When put in an awkward position...

FROM nasal swabs, spit tubes to antibody tests, there are many ways to detect the Covid-19 coronavirus.

But in China, one test, deemed controversial, has been added to its list of tests because experts believe the method could “increase accuracy”.

Since January, the country has been using anal swabs, alongside with other usual methods, to test for Covid-19 at major entry points and high-risk areas.

The test involves inserting a cotton swab between 3cm and 5cm long into the rectum, where it is gently rotated several times.

Each test is done twice and each swab takes about 10 seconds.

Anal swab was first made known to the public around mid-January when a nine-year-old pupil from Daxing district in Beijing was found to be asymptomatic.

Subsequently, the nucleic acid test was carried out on all students and staff from the school.

Soon after, the awkward method was introduced to workers from the key industries and places with a reported outbreak, followed by international travellers from high-risk areas at major entry points of China, including Beijing, Shanghai and Qingdao of Shandong province.

The practice has startled netizens, triggering a round of discussions with drawings on the proper positions for an anal swab to be taken being circulated on the Internet.
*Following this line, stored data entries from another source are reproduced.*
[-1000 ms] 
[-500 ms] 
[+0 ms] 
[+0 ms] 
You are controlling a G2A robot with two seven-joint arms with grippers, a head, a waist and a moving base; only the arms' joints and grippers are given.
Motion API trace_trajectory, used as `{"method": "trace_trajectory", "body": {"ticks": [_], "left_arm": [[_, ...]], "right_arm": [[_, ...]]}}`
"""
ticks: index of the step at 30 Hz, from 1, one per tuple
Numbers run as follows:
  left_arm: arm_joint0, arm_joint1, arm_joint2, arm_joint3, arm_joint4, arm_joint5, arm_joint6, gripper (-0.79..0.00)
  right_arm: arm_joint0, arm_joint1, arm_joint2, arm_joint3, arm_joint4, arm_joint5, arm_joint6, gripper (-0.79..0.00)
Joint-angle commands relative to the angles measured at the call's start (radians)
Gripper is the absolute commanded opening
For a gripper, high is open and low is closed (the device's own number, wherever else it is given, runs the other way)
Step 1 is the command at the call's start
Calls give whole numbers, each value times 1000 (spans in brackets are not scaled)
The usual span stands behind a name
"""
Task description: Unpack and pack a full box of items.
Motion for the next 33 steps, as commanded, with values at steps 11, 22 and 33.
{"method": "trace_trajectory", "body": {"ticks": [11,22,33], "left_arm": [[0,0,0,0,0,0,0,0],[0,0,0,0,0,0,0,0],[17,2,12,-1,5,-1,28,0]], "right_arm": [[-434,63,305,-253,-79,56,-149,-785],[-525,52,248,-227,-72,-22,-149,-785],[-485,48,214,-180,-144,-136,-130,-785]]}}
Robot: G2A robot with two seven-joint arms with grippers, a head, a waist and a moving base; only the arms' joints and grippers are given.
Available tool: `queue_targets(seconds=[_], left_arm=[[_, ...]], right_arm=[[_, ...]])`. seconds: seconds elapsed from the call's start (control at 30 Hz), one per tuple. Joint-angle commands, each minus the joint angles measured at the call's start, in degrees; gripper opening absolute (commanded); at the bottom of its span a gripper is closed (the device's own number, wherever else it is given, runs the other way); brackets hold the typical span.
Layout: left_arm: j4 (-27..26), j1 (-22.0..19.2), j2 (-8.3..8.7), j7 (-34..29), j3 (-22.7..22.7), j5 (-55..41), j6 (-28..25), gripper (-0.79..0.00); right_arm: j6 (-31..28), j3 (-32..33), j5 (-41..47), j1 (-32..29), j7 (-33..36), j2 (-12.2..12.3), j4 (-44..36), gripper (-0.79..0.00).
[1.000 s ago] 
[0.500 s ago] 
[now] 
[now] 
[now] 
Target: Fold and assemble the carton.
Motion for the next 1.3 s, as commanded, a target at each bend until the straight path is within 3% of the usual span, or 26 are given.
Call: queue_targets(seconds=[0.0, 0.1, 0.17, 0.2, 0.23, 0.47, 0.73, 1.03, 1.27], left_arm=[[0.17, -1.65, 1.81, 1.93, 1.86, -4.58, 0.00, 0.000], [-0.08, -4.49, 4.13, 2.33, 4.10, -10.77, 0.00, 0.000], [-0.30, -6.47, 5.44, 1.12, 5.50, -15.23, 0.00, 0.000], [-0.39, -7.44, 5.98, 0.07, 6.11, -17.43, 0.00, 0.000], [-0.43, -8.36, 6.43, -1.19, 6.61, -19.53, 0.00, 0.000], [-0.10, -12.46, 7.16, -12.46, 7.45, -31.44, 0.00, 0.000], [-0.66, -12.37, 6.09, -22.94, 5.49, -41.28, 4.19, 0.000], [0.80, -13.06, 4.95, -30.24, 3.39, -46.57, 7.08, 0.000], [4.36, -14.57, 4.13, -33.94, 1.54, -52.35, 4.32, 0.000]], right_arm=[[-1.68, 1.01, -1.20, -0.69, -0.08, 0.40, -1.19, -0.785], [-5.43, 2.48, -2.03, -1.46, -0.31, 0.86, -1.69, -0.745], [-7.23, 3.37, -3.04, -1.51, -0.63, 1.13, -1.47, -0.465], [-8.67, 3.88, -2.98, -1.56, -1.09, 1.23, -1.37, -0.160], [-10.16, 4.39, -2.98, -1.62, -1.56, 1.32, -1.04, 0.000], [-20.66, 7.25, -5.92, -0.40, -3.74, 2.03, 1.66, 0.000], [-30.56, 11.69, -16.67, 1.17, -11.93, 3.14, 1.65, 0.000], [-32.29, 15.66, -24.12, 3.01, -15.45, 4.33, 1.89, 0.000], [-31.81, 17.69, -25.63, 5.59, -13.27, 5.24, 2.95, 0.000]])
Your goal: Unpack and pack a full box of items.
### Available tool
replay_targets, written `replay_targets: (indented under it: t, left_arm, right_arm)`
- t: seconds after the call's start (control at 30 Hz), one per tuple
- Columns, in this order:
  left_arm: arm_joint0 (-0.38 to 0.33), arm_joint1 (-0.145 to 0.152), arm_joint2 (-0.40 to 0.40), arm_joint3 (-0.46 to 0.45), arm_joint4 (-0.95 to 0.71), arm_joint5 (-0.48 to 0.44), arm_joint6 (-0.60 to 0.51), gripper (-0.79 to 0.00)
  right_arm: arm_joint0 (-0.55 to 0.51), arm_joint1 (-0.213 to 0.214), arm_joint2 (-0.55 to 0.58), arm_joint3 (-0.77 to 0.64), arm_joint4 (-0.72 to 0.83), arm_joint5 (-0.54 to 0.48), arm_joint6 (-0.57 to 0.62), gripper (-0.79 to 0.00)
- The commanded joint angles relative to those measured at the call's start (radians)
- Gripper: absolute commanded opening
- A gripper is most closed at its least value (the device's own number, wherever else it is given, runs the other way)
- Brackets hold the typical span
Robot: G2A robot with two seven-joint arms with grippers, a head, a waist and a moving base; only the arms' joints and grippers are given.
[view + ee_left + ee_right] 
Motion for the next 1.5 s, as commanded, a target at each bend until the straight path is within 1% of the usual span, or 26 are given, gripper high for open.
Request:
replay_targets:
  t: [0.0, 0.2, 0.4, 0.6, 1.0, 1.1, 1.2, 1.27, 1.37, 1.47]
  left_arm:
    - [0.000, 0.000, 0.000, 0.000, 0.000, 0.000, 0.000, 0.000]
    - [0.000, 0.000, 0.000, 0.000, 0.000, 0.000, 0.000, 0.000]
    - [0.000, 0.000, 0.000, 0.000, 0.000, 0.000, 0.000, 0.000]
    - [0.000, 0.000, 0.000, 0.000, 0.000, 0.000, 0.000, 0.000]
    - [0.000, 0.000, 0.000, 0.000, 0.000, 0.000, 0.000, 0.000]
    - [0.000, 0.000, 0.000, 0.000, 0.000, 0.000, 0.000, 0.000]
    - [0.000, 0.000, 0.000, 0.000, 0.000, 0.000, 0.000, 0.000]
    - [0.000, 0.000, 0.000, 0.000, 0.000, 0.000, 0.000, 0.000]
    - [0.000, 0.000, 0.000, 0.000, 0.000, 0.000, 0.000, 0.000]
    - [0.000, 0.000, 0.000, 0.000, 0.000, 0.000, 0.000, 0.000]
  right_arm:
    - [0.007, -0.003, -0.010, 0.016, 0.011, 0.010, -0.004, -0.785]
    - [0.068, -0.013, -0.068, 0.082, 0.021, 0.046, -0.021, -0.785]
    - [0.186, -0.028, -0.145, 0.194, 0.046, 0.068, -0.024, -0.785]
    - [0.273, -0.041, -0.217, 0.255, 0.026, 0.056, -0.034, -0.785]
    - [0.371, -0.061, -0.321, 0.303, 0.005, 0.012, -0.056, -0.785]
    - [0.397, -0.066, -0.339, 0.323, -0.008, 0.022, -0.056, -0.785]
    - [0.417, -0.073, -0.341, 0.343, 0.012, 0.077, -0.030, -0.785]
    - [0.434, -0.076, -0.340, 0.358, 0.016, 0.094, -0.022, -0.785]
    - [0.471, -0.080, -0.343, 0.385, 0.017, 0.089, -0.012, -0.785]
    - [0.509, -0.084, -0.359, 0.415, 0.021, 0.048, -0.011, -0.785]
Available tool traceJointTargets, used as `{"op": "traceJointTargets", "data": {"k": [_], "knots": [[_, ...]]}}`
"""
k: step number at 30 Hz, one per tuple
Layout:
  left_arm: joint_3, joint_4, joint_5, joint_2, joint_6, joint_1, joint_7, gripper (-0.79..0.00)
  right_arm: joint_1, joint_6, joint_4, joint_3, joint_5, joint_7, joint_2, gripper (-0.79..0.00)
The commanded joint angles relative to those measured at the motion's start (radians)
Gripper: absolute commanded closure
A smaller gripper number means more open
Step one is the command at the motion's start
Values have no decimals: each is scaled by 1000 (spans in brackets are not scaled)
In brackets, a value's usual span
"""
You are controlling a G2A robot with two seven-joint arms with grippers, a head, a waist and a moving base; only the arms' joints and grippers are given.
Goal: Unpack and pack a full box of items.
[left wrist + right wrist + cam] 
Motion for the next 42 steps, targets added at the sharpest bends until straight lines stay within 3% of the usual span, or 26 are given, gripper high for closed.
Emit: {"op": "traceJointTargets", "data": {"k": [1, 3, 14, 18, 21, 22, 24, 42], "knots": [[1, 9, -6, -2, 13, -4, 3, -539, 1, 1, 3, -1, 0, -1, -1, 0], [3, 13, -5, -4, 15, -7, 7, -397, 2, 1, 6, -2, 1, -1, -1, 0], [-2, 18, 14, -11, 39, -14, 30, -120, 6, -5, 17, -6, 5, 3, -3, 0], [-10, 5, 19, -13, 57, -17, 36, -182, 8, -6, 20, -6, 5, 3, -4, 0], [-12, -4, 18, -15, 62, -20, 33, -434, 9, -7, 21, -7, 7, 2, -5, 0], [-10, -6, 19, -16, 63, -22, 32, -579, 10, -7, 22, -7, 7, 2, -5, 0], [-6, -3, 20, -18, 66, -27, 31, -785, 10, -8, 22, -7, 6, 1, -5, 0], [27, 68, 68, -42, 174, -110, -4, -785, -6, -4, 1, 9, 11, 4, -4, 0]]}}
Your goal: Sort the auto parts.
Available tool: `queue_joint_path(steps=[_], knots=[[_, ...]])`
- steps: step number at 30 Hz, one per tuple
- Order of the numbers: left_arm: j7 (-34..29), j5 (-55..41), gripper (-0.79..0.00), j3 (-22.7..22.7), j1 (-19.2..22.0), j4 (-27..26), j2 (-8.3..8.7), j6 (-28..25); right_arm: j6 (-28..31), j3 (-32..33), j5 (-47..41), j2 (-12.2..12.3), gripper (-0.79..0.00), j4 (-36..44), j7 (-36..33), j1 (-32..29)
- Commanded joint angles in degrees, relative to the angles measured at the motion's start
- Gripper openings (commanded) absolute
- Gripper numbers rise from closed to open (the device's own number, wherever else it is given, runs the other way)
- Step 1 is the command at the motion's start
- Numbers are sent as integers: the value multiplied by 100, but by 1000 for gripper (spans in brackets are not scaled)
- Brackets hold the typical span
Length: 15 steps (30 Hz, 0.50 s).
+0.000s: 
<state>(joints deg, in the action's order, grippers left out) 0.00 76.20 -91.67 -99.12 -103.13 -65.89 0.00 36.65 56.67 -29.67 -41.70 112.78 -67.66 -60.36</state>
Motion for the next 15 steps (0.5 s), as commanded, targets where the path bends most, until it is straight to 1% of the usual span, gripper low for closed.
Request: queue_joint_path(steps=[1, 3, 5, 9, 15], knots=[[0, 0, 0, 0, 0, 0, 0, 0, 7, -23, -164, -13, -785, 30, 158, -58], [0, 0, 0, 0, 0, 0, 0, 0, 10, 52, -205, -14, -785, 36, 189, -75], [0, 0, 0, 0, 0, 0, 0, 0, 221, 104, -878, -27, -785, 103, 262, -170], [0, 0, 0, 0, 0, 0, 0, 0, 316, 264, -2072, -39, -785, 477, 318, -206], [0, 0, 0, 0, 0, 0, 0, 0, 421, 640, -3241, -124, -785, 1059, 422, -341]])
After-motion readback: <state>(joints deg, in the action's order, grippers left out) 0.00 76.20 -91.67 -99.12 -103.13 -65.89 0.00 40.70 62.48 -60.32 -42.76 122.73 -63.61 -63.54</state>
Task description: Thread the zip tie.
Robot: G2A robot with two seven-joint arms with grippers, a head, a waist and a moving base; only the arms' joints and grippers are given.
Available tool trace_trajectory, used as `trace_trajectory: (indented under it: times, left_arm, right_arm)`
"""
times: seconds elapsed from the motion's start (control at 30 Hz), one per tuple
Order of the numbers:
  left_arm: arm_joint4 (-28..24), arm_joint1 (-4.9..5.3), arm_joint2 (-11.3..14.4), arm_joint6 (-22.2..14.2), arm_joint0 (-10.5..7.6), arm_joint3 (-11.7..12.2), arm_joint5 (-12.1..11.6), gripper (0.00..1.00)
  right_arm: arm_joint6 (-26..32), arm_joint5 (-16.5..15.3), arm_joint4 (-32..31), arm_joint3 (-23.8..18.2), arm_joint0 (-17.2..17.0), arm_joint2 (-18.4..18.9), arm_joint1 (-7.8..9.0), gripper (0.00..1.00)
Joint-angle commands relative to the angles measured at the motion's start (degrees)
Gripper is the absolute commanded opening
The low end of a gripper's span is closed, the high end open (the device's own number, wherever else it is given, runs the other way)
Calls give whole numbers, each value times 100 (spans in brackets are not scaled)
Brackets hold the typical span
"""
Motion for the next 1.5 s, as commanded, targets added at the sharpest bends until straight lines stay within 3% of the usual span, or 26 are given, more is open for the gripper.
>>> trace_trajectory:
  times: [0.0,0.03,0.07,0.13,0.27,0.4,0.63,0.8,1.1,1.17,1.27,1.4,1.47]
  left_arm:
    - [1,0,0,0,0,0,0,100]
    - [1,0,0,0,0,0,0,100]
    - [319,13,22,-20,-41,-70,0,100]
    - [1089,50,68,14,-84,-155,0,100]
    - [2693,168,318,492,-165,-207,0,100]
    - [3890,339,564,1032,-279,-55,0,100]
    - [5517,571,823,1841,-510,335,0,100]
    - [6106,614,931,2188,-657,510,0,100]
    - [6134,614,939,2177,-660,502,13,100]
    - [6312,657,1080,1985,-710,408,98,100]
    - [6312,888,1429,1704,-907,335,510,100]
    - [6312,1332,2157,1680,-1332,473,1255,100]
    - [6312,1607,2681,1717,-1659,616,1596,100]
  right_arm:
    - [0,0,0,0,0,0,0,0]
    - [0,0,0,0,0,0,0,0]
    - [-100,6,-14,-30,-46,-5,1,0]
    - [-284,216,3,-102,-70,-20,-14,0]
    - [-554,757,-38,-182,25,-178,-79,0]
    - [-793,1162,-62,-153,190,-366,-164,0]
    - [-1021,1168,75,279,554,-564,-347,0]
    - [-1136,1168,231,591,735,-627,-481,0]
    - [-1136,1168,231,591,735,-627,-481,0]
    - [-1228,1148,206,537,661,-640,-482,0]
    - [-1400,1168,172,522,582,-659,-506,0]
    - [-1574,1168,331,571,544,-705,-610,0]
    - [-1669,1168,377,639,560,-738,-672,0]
A video clip showing several adults and children walking like penguins at a place that looks like a hospital aisle spread like wildfire.

The “story” that went around was that they had just undergone the anal swabs.

But the authorities have cleared the air, pointing out that it was edited and warning that rumour-mongers could face legal action.

Some netizens admitted that they were stressed out when informed that they had to undergo the test.

“When I bent over with my pants stripped off and a medical staff poked my anus, I could only feel shame, ” one of them said.

“I was poked twice, once at a shallower part and another deeper inside. No special feelings, just endless shame, ” wrote another.

The anal swab issue took a “breather” when the Chinese started to put their focus on the Spring Festival, the list of travel restrictions and preventive measures that resulted in a majority not returning to their hometown for the celebration.

It resurfaced however after three countries, as of last Thursday, raised their complaints on the use of the anal swab on their citizens.

The first to protest was South Korea. It was reported that the Chinese government has agreed to exempt the South Koreans from the unpleasant practice, and that they only have to submit their stool specimen when entering the Middle Kingdom.

Next came the United States, which claimed that its diplomats in China were subjected to the embarrassing test.

The US State Department spokesperson said it was committed to guaranteeing the safety and security of American diplomats and their families while preserving their dignity.

Chinese foreign ministry spokesman Zhao Lijian denied the claims, saying: “As far as I know, China has never asked US diplomats stationed in the country to conduct anal swab tests.”

Last week, the Japanese government has also filed a formal request for its citizens to not undergo such test.

“Some Japanese citizens reported to our embassy that they received anal swab tests, which caused a great psychological distress, ” chief Cabinet secretary Katsunobu Kato said.

In response, China’s Foreign Ministry did not confirm or deny whether the method was used on the Japanese citizens.

It also did not reveal if Tokyo’s request would be considered.

Anal swab is time-consuming compared to throat and nasal swabs, so why did Beijing insist on continuing with the practice?

Beijing You’an Hospital infectious disease department deputy director Li Tongzeng told state TV, China Central Television, that studies had shown the coronavirus survived longer in the anus or excrement.

“For the asymptomatic carriers, taking an anal swab could increase accuracy, ” he explained, adding, however, that the method would only be applied to “high-risk groups”, including those at the quarantine centres.

But his counterpart Yang Zhanqiu, a deputy director of the pathogen biology department at Wuhan University, has an opposite view.

Yang told the Global Times that since the virus had proven to be contracted via the upper respiratory tract rather than the digestive system, the most efficient tests were still nasal and throat swabs.

“There have been cases concerning the presence of the coronavirus in a patient’s excrement but no evidence suggested that it has been transmitted through one’s digestive system, ” he pointed out.

In another news last month, a woman has demanded a compensation of 200,000 yuan (RM125,439) from a hospital in Shenzhen city of Guangdong province.

The woman, identified only as Yi, said a doctor there had examined her anus without the presence of a nurse.

“I felt harassed, ” she told Southern Metropolis Daily when relating her awful experience at Bao’an Center Hospital on Dec 27 last year.

The hospital told the daily that the doctor had done the proper diagnosis and treatment.

“Although there are no standard guideline and rules on male doctors examining the sensitive parts of female patients, the hospital has required for the presence of another female during the process, ” it added.